The tenth publication of the Journal of Sexual Medicine’s methodology update series will be Dr. Faysal Yafi’s “What is a ‘Validated Questionnaire’? A Critical Review of Erectile Function Assessment,” which was published in JSM’s May 2020 issue (https://doi.org/10.1016/j.jsxm.2020.02.005).

Faysal A. Yafi, MD, FRCSC, is the Medical Director of the Department of Urology Men’s Health Program at UC Irvine Health, specializing in andrology.

To get a more in-depth understanding of the thoughts behind his paper, we conducted a text interview with Dr. Yafi, along with one of his co-authors, Linda M. Huynh, MSc:

1. Can you give the reader a sense of the respective advantages and disadvantages of IIEF-6 (IIEF-EFD) and IIEF-5 (SHIM)? Which option should they use?

“First and foremost, the biggest misconception to address here is that the IIEF-6 is not simply the IIEF-5 with one additional question. Rather, the IIEF-6 consists primarily of the erectile function domain of the original IIEF and, therefore, most directly delineates “erectile dysfunction”. However, the IIEF-6 may lose some of its significance, as the last question on intercourse satisfaction is typically left blank.

"In contrast, the SHIM is validated not for 'erectile function' but rather as a metric for 'sexual function' and improvements therein. The context should be noted, as the original questionnaire was developed to measure patients’ response to pharmacotherapies and, therefore, functions more as a longitudinal comparator before and after any given patients starts ED medication.

"In short, the IIEF-6 is most often used cross-sectionally and as an assessment tool for ED at any given timepoint. In contrast, the SHIM facilitates assessment of longitudinal changes in sexual function – whether by use of pharmacotherapies or otherwise.”

2. What is the optional instrument or combination of instruments to be used in the radical pelvic surgery population when assessing baseline/postoperative sexual function?

“The most used instrument in assessment of baseline sexual function in radical pelvic surgery remains the SHIM, as it clearly delineates between those with no ED (i.e. and can expect some level of recovery) versus those with ED.

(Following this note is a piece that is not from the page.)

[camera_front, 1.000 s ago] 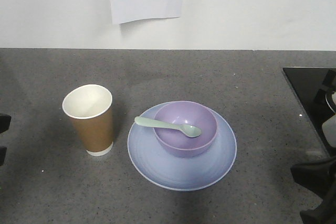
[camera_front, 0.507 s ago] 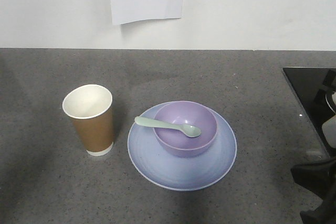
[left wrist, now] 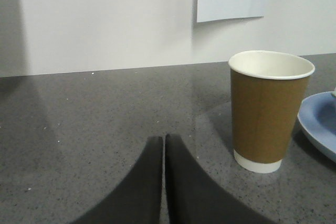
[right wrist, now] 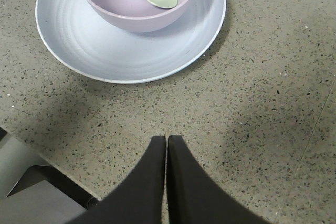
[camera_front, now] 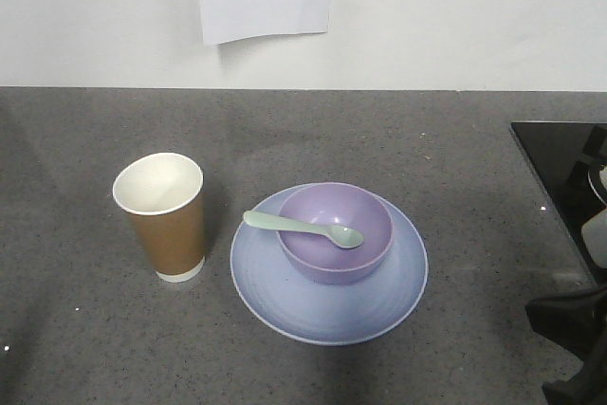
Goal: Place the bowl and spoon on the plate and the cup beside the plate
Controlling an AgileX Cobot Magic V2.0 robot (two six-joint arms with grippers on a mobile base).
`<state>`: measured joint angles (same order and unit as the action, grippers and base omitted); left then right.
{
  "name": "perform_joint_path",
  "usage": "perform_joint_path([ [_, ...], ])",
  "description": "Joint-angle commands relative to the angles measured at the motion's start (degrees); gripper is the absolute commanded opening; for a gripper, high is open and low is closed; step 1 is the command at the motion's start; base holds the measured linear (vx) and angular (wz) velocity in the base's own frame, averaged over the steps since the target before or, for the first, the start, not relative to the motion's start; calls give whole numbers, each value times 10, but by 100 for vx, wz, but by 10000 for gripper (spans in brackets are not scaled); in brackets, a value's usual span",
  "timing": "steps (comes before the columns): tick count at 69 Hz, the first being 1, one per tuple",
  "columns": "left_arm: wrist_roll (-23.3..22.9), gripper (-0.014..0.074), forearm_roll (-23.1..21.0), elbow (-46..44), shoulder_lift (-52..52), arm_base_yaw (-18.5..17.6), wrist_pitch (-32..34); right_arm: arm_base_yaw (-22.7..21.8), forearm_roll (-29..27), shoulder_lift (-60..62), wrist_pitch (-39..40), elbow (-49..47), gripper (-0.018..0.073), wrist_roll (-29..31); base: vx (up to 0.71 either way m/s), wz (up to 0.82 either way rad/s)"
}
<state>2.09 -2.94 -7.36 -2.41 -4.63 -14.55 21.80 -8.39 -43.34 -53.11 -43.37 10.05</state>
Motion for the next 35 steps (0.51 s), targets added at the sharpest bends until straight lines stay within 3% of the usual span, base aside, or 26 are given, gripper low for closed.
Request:
perform_joint_path([
  [1,-7,-8,-1,13,16,0,92,1,-1,1,28,-14,-8,7,0,0],
  [13,-14,-8,0,78,35,0,196,1,-1,1,27,-14,-8,7,0,0],
  [23,-56,-8,45,76,35,0,171,1,-1,1,27,-14,-8,7,0,0],
  [35,-56,-8,29,76,35,0,146,1,0,1,27,-14,-8,7,0,0],
])
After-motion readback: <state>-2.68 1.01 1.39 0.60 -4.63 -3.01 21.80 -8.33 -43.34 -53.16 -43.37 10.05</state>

"Postoperatively, however, choice of assessment tool varies greatly. In the robotic radical prostatectomy community, for examples, erections sufficient for intercourse (ESI) is most used as it is a quick and easy way to assess post-operative recovery. However, when evaluating longitudinal recovery, the IIEF-5 is sensitive to change and allows for direct comparison between given timepoints. Lastly, the erection fullness scale generates a probability of 2-year sexual function recovery from 3-month scores.”

3. How do the authors integrate questionnaires into their clinical practice? Do they use paper or digitized versions?

“We utilize a combination of paper and digitized versions of the questionnaires, both of which are integrated longitudinally into our electronic health record and research databases. New technology via the REDCap (Research Electronic Data Capture) platform has facilitated this integration, with some surgeons in our practice obtaining passive response rates of >60% at all timepoints.”

4. Can you comment on the concept of linguistic validation and its importance in research?

“Linguistic validation is key in ensuring that the given questionnaire is conceptually equivalent across multiple languages and cultures. Any biases in phrasing or word choice, for example, may significantly alter the meaning of the questionnaire, its ability to be a relevant metric, and its predictive capabilities. In this regard, linguistic validation must be approached with the same rigor as is much of medical research.”